1. Price and Payment
Prices for the Goods are as stated on the face of the Order. All prices are EX Works Seller’s warehouse and do not include any cost for freight. Any costs or charges for freight, insurance or any applicable sales, use, transfer, excise or other taxes, tariffs or custom duties, shall be the responsibility of Buyer. Increases in material costs before completion of the Order may be invoiced to Buyer. Final payment must be received within the payment terms specified in the accepted Order. All Orders are to be paid in full when production of the Order is complete and are not contingent upon label completion. If Seller is printing labels for the order, Seller will see that the label production will coincide with Goods production. If payment in full of an invoice is not made by or before the due date, Buyer agrees to pay interest on any unpaid amount at a rate of 1.5% per month or 18% per annum from the due date until the invoice and all interest associated therewith is paid in full, and shall pay for all Seller’s costs of collection including reasonable attorney’s fees and court costs.
2. Delivery of Goods
Delivery terms for Goods purchased hereunder shall be EX Works Seller’s warehouse or other point designated by Seller (the “Shipping Point”) and Buyer’s designated carrier shall pick-up the Goods at the Shipping Point and all cost of shipping shall be borne by Buyer. Buyer has the option of electing to insure the Goods while the Goods are in the possession of a third-party carrier, the cost of such insurance will be borne by Buyer and such costs are in addition to the shipping costs.

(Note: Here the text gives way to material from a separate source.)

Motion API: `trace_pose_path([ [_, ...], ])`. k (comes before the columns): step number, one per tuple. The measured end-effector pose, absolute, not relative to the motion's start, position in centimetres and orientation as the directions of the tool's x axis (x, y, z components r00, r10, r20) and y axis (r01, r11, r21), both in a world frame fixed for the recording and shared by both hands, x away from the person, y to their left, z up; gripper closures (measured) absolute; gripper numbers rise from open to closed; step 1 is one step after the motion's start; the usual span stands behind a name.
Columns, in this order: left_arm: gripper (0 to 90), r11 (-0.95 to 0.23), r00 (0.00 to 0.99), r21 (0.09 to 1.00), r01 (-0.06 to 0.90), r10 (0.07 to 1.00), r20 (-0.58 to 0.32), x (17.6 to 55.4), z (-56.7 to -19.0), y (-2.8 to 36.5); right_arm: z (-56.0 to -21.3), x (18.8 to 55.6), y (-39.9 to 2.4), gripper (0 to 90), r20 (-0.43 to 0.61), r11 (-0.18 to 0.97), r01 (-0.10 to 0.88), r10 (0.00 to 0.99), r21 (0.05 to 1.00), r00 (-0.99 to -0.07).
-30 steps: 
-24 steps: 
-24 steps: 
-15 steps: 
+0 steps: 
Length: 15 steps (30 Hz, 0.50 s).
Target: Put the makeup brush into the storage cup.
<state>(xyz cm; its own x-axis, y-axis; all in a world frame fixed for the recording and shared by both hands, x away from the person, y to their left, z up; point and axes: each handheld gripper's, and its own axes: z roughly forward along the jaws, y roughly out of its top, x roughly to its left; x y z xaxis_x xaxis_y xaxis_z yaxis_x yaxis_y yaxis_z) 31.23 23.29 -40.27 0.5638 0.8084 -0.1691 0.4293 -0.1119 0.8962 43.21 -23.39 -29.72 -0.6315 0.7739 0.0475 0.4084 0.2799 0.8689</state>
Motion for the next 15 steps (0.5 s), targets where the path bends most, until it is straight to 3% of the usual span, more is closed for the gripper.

Title to the Goods purchased by Buyer and risk of loss of all Goods shall pass to Buyer upon delivery of the Goods to Buyer’s designated carrier or common carrier at the Shipping Point. Delivery dates set forth on the Order are subject to change and are predicated on conditions existing at the time. Seller does not guarantee any delivery dates and shall not be responsible for any loss or damage of any kind or nature whatsoever caused by any delay in delivery irrespective of the cause of such delay.
3. Inspection and Rejection
Buyer shall carefully inspect all Goods promptly upon the receipt. Any claim for overage or shortage must be presented to Seller, in writing, within three (3) business days of receipt of the Goods by Buyer. Any other claim for breach of the warranty stated in Paragraph 9 hereof, must be presented to SELLER in writing, within thirty (30) days after receipt of the Goods by Buyer. Failure to make a claim within the above specified periods shall constitute a waiver of any such claim. Claims must be accompanied by supporting documentary proof of such overage shortage or breach of warranty.